**WORK TO COMPLETE:**
Only the lines from the beginning of the material below through the line with "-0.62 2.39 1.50" should be retyped exactly, and pictures are to be skipped.

**EXCERPTED DATA:**

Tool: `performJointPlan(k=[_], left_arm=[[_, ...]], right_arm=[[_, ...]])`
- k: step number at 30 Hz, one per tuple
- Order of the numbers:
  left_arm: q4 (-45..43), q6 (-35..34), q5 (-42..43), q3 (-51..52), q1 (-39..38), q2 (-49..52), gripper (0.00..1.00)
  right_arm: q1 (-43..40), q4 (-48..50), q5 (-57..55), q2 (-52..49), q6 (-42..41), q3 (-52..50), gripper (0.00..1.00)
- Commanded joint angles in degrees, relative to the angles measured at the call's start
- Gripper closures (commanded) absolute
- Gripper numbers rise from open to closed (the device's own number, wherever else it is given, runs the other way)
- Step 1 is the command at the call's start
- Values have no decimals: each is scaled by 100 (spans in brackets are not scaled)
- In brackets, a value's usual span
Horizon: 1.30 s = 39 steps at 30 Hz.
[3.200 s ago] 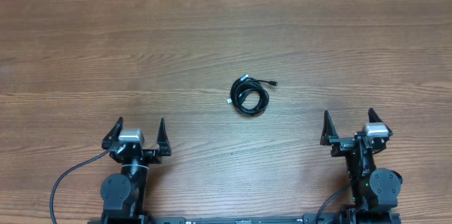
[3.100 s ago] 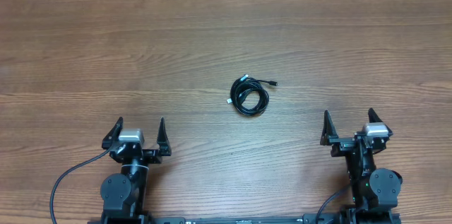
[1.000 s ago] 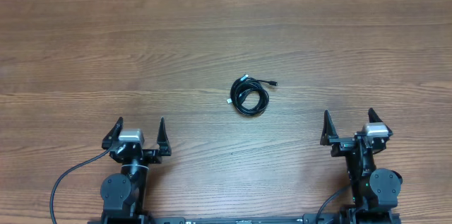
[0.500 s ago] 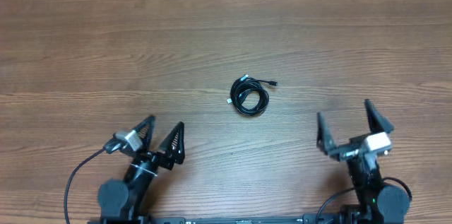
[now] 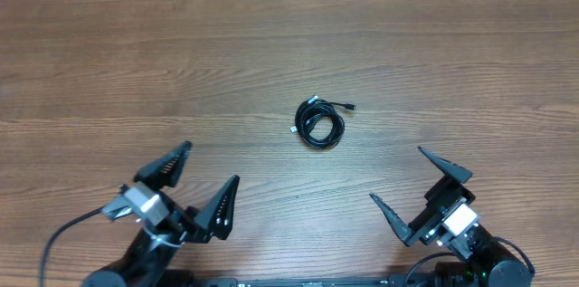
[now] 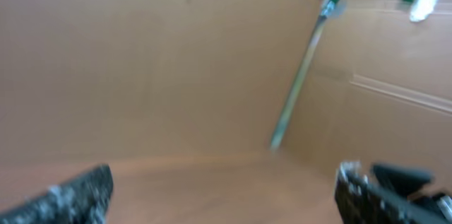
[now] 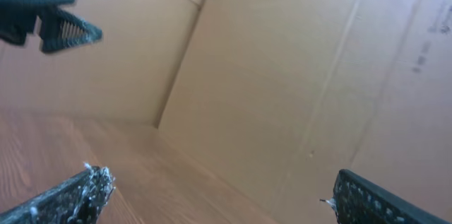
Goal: Untangle cables
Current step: 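Move both grippers toward the black cable coil, right gripper reaching it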
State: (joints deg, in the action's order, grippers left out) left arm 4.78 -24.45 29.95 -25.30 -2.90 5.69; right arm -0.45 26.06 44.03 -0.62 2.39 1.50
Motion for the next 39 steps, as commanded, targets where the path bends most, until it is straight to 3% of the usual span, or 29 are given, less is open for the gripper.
performJointPlan(k=[1,5,11,16,22,24,27,30,36,39], left_arm=[[918,1078,-407,-1182,31,695,0],[2468,1598,-533,-2555,31,1891,0],[4837,1506,-1628,-4476,28,3866,0],[5886,1502,-1054,-5254,24,5189,0],[5991,1504,920,-5254,24,6336,0],[6048,1506,1067,-5254,17,6690,0],[6146,1506,656,-5254,-48,7169,0],[6262,1504,282,-5254,-144,7576,0],[6415,1499,-76,-5254,-243,8155,0],[6415,1497,-72,-5254,-243,8382,0]], right_arm=[[-33,-142,-629,37,-501,595,0],[-33,-1381,-1346,-236,-481,1722,0],[-33,-4962,-1631,-1803,184,4378,0],[-26,-7285,-1204,-3578,238,6367,0],[-26,-7650,1843,-4927,-221,6848,0],[-26,-7630,2614,-5377,-219,6843,0],[31,-7641,2758,-5998,-221,6819,0],[297,-7829,2253,-6625,-267,6819,0],[1403,-8301,-1976,-7792,-2234,6819,0],[1926,-8446,-2516,-8426,-2308,6824,0]])
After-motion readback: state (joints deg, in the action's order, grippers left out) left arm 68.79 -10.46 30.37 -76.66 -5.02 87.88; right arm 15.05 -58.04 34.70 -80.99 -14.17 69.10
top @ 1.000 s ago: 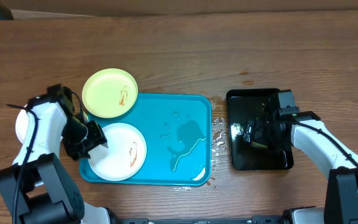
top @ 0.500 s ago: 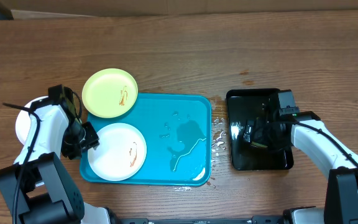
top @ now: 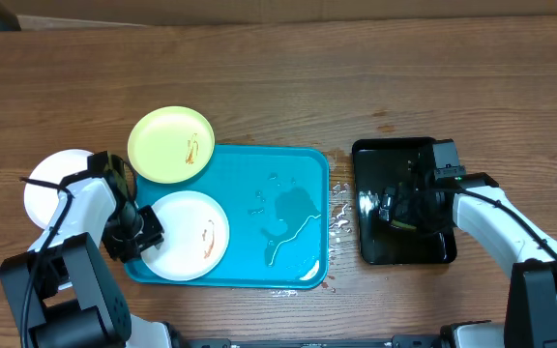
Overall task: Clean dirty plates on tray and stack at the side
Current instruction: 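Move the left gripper back and grip the rim of the other white plate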
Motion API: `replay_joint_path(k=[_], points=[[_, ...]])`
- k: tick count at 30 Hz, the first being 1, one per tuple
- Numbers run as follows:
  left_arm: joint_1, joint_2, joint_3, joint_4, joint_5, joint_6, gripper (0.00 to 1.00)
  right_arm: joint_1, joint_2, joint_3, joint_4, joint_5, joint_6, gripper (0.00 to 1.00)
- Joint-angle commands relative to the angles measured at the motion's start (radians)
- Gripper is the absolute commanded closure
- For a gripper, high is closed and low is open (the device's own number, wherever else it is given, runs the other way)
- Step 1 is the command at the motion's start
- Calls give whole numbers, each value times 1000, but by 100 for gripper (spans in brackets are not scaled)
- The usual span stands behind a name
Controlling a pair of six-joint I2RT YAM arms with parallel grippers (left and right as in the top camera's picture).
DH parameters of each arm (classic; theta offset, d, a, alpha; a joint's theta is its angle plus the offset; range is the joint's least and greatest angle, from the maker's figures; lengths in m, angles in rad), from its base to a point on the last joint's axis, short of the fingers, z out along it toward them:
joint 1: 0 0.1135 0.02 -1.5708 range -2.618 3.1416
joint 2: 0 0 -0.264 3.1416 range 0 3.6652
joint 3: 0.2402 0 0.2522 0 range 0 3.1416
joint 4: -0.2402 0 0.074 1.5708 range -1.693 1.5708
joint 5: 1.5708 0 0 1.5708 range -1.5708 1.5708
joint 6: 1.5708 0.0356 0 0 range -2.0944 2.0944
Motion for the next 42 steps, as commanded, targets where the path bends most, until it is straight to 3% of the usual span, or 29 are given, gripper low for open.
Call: replay_joint_path(k=[1, 9, 17, 27, 33, 37, 42], points=[[-6, -5, -21, 1, 116, 37, 63, -2, 25, -28, -5, 0, 1, 1], [-78, -5, -23, 1, 281, 105, 65, -2, 25, -28, -5, 0, 1, 1], [-261, -5, -23, 44, 325, 98, 64, -2, 25, -28, -5, 0, 1, 1], [-482, -5, -10, 109, 323, 60, 59, -2, 25, -28, -5, 0, 1, 1], [-478, -5, 146, 18, 312, 54, 47, -2, 25, -28, -5, 0, 1, 1], [-483, -5, 235, 6, 299, -11, 39, -2, 25, -28, -5, 0, 1, 0], [-500, -5, 223, 4, 135, -122, 37, -2, 25, -28, -8, 0, 1, 0]])
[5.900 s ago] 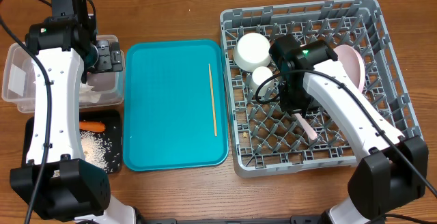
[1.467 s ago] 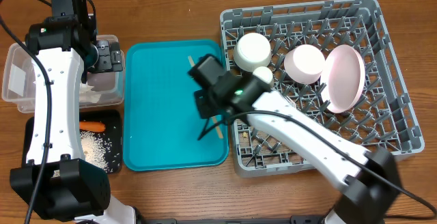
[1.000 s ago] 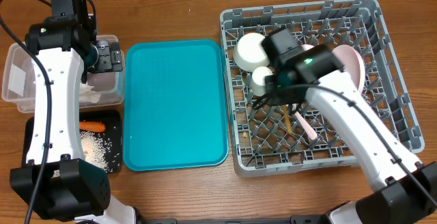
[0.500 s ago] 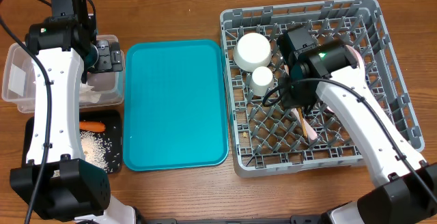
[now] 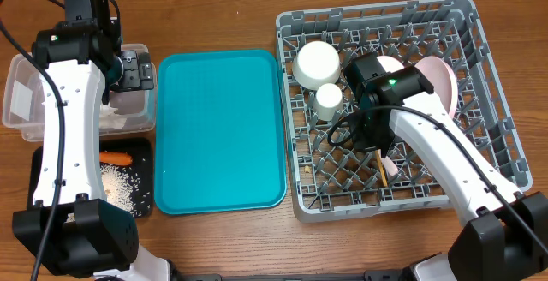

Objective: Sort waste into correct bins and load items into the dishwasher
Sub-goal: 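Lower the chopstick upright into the rack slots with the right gripper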

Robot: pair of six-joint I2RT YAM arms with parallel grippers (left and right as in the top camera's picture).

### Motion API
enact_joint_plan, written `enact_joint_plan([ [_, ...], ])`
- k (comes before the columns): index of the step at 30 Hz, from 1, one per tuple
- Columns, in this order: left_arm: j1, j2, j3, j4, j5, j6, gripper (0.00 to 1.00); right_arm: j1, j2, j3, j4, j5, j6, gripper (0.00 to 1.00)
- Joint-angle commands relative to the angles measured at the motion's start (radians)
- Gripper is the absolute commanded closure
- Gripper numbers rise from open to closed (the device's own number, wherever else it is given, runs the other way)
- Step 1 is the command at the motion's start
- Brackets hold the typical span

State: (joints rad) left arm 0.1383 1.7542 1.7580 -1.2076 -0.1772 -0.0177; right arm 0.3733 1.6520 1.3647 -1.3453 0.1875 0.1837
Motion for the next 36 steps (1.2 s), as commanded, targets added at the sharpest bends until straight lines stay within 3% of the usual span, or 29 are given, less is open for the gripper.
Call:
enact_joint_plan([
  [1, 0.005, -0.015, 0.027, 0.001, -0.013, 0.022, 0.00, -0.005, -0.020, -0.019, 0.034, 0.005, 0.002, 0.96],
  [20, 0.005, -0.015, 0.027, 0.001, -0.013, 0.022, 0.00, -0.005, -0.019, -0.019, 0.057, 0.053, 0.002, 0.95],
  [25, 0.005, -0.015, 0.027, 0.001, -0.013, 0.022, 0.00, -0.005, -0.019, -0.019, 0.057, 0.056, 0.002, 0.75],
  [36, 0.005, -0.015, 0.027, 0.001, -0.013, 0.022, 0.00, -0.005, -0.019, 0.013, 0.038, 0.062, 0.017, 0.69],
])
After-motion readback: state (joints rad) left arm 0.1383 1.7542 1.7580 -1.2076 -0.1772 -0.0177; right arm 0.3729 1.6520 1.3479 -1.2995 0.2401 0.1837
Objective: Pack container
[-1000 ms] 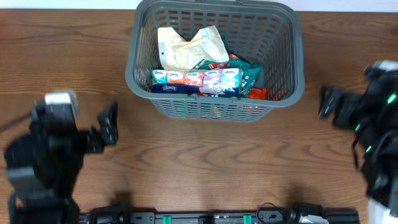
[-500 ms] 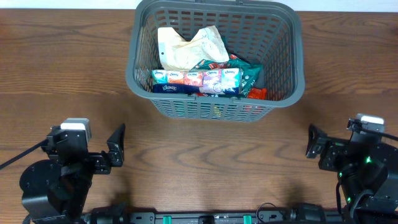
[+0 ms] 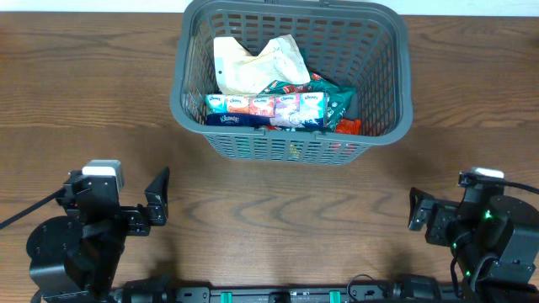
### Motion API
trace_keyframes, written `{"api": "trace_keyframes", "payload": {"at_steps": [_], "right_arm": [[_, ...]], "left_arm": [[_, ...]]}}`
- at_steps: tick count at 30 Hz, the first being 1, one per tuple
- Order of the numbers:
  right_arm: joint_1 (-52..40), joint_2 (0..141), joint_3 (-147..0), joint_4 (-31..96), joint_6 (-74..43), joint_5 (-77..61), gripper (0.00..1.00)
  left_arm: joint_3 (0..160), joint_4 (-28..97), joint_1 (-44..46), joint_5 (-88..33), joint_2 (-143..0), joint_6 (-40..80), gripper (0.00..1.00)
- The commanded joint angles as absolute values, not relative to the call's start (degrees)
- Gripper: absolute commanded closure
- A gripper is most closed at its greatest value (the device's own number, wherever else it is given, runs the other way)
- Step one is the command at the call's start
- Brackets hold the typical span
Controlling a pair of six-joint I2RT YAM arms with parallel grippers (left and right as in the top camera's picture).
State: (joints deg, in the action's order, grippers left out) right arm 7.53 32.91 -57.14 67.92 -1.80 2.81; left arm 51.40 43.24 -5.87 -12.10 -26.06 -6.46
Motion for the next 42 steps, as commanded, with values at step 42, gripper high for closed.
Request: {"api": "trace_keyframes", "payload": {"at_steps": [42], "right_arm": [[-3.8,0.3,-5.8,0.8,3.7,2.7,0.01]], "left_arm": [[51.3,43.2,-5.7,-13.0,-25.7,-7.5,0.01]]}}
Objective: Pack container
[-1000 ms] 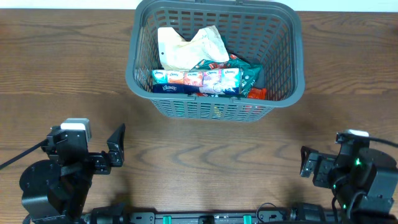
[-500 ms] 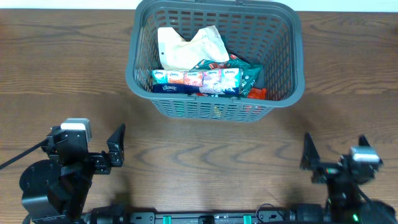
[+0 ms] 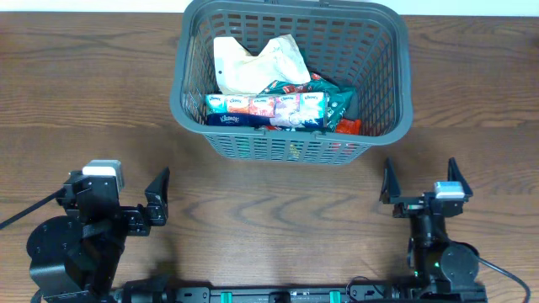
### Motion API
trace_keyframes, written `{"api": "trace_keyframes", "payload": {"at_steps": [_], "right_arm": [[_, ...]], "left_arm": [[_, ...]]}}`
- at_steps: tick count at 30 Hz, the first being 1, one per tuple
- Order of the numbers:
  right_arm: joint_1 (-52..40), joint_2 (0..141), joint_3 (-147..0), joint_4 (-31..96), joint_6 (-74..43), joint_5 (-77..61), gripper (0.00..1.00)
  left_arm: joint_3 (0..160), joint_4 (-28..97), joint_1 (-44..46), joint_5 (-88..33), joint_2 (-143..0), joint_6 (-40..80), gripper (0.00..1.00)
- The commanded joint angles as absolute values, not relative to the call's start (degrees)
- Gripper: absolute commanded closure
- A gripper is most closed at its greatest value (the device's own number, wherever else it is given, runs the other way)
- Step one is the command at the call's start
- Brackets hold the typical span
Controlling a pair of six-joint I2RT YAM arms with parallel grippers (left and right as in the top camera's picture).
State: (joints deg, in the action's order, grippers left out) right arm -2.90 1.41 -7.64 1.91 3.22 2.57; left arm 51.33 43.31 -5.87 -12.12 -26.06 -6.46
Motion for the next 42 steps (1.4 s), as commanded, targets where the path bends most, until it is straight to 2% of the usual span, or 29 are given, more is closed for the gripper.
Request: {"api": "trace_keyframes", "payload": {"at_steps": [1,6,14,42], "right_arm": [[-3.9,0.3,-5.1,0.7,3.7,2.4,0.01],[-3.8,0.3,-3.7,2.2,3.9,1.5,0.01],[-3.7,0.3,-3.6,12.2,2.1,3.0,0.01],[-3.0,0.3,-3.6,12.0,2.2,4.3,0.01]], "left_arm": [[51.3,43.2,-5.7,-13.1,-25.7,-7.5,0.01],[51.3,43.2,-5.7,-13.0,-25.7,-7.5,0.01],[51.3,43.2,-5.7,-13.0,-25.7,-7.5,0.01],[51.3,43.2,-5.7,-13.0,-25.7,-7.5,0.01]]}}
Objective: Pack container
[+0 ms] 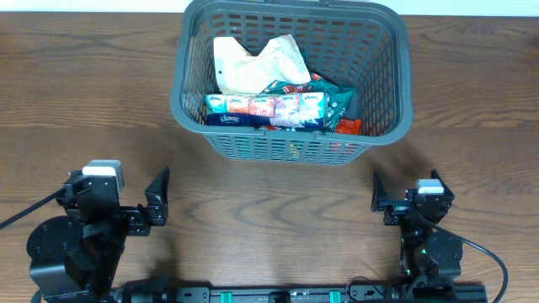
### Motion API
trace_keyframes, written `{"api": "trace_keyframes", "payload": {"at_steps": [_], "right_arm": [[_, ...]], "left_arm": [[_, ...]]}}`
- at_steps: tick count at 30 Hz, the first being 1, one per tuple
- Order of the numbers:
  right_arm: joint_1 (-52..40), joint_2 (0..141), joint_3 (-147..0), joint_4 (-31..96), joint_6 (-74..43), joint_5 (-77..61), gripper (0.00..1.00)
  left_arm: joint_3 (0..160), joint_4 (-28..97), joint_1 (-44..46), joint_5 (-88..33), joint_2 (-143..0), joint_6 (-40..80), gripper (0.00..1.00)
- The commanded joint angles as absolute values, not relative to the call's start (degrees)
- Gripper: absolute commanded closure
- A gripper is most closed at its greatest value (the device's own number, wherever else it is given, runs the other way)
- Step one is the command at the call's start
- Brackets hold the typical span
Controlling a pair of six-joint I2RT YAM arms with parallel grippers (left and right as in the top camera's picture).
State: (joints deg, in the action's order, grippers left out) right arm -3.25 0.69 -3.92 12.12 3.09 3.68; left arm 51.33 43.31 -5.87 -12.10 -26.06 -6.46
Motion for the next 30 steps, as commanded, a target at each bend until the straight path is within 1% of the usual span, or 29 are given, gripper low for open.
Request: {"api": "trace_keyframes", "payload": {"at_steps": [1,13,18,23,30], "right_arm": [[-3.0,0.3,-3.6,12.0,2.2,4.3,0.01],[-3.0,0.3,-3.6,12.0,2.2,4.3,0.01],[-3.0,0.3,-3.6,12.0,2.2,4.3,0.01],[-3.0,0.3,-3.6,12.0,2.2,4.3,0.01],[-3.0,0.3,-3.6,12.0,2.2,4.3,0.01]], "left_arm": [[51.3,43.2,-5.7,-13.1,-25.7,-7.5,0.01],[51.2,44.8,-5.3,-12.4,-25.0,-8.3,0.01],[48.2,46.4,0.7,-14.2,-19.5,-10.0,0.01],[38.5,39.1,5.6,-14.2,-12.1,-20.3,0.01],[24.5,28.9,7.6,-14.6,-3.7,-23.0,0.01]]}}
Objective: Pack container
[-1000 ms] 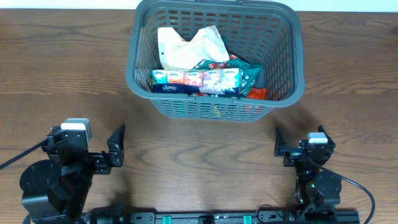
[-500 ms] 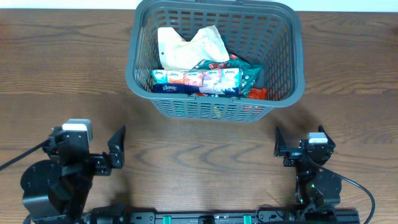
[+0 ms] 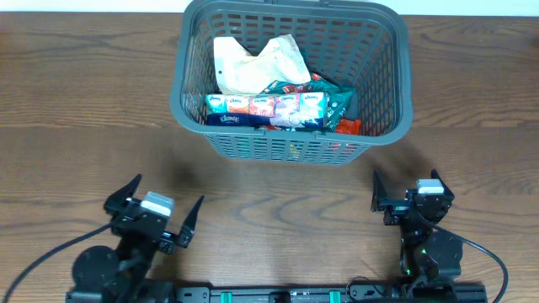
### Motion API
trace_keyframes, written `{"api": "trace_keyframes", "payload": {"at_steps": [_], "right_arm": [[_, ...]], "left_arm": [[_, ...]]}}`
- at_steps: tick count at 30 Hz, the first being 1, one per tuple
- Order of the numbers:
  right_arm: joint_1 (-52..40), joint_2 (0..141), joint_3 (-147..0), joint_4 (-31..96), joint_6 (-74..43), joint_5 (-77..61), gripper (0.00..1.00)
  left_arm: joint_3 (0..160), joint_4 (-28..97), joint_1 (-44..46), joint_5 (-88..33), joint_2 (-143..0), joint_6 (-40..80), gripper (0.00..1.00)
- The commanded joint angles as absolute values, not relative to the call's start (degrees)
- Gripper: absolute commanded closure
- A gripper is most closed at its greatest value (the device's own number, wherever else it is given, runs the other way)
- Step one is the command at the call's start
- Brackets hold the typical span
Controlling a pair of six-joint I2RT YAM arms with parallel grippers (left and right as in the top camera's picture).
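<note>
A grey plastic basket (image 3: 181, 94) stands at the back middle of the wooden table. Inside it lie a white paper bag (image 3: 253, 63), a row of tissue packs (image 3: 265, 107), a green packet (image 3: 335, 97) and an orange packet (image 3: 347, 126). My left gripper (image 3: 160, 202) is open and holds nothing, low at the front left, its fingers pointing towards the basket. At the front right my right gripper (image 3: 407, 187) is also open and holds nothing. Both are well short of the basket.
The brown wooden table (image 3: 76, 93) stretches to either side of the basket. A dark rail (image 3: 278, 295) runs along the front edge between the two arm bases. A black cable (image 3: 42, 257) trails from the left arm.
My left arm has moved right from the far front left corner and turned, so its open fingers now face the basket. The right arm and the basket's contents are unchanged.
At first both arms sat at the far front corners, turned sideways. Then the right arm stood further in, open fingers facing the basket, and shifted slightly left after that. Now the left arm has come inward and faces the basket too. The packed basket stayed as it was.
</note>
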State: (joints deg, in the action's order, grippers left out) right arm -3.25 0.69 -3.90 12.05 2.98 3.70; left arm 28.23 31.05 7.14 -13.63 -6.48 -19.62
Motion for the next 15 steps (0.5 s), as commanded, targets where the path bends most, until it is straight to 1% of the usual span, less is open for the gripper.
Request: {"api": "trace_keyframes", "payload": {"at_steps": [1,4,15], "right_arm": [[-3.0,0.3,-3.6,12.0,2.2,4.3,0.01],[-3.0,0.3,-3.6,12.0,2.2,4.3,0.01],[-3.0,0.3,-3.6,12.0,2.2,4.3,0.01]], "left_arm": [[23.1,27.9,7.6,-14.6,-3.0,-23.9,0.01],[19.9,26.4,7.5,-14.3,-1.3,-25.9,0.01],[12.2,22.2,7.5,-12.4,-0.1,-25.5,0.01]]}}
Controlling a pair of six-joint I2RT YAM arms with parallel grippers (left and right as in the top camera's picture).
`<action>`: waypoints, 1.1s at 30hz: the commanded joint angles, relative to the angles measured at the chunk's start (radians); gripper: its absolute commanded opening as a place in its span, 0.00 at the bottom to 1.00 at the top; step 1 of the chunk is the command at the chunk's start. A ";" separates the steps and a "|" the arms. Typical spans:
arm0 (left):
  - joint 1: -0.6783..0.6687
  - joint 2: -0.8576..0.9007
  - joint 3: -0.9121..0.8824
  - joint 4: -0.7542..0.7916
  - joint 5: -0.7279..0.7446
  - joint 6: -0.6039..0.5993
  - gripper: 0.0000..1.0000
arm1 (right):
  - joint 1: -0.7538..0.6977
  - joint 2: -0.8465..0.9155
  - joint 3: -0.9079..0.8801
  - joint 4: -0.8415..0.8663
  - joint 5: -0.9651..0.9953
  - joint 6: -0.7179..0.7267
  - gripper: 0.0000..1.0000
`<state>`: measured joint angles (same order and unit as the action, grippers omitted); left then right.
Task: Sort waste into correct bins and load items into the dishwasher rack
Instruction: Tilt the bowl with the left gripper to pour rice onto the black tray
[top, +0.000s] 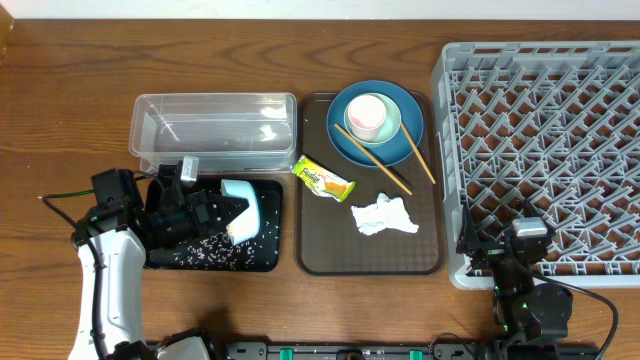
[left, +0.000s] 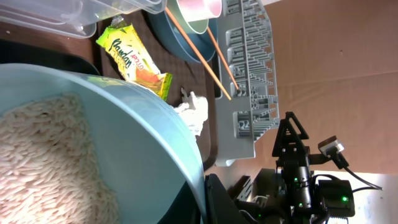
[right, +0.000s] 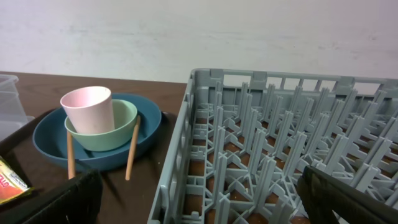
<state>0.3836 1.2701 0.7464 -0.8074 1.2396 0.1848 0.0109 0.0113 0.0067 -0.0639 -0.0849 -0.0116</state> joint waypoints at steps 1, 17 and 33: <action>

**EXPECTED ANSWER:**
Tool: `performJointPlan(k=[_], left_arm=[[_, ...]], right_arm=[[_, ...]])`
- k: step number at 30 Hz, one per tuple
- Order of the numbers:
  left_arm: q4 (-45..43), q6 (-35..34), q5 (-42..43), q3 (-51..52), q1 (-39..38), q2 (-49..52), gripper (0.00..1.00)
  right_arm: q1 (-43..40), q4 (-48..50), q5 (-57..55), q2 (-52..49), q6 (-42..41), q3 (-52..50), gripper (0.00..1.00)
- Commanded joint angles in degrees, relative to the angles measured at the call's start
- Gripper closures (commanded) absolute
- Gripper numbers rise from open to closed (the device's own number, wherever else it is given, runs the other way)
- Step 1 is the command at the call's start
- Values have no decimals: each is scaled by 100 (spans in brackets are not scaled)
- In brackets, a value's usual span
Horizon: 1.30 s = 39 steps at 30 Hz.
[3.200 s ago] 
[3.100 s ago] 
[1.000 s ago] 
[0.500 s ago] 
[now] 
[now] 
[now] 
Goal: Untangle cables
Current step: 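Move both grippers toward the black cable coil, right gripper reaching it
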State: (joints deg, in the action's order, grippers left out) left arm 4.78 -24.45 29.95 -25.30 -2.90 5.69; right arm -0.45 26.06 44.03 -0.62 2.39 1.50

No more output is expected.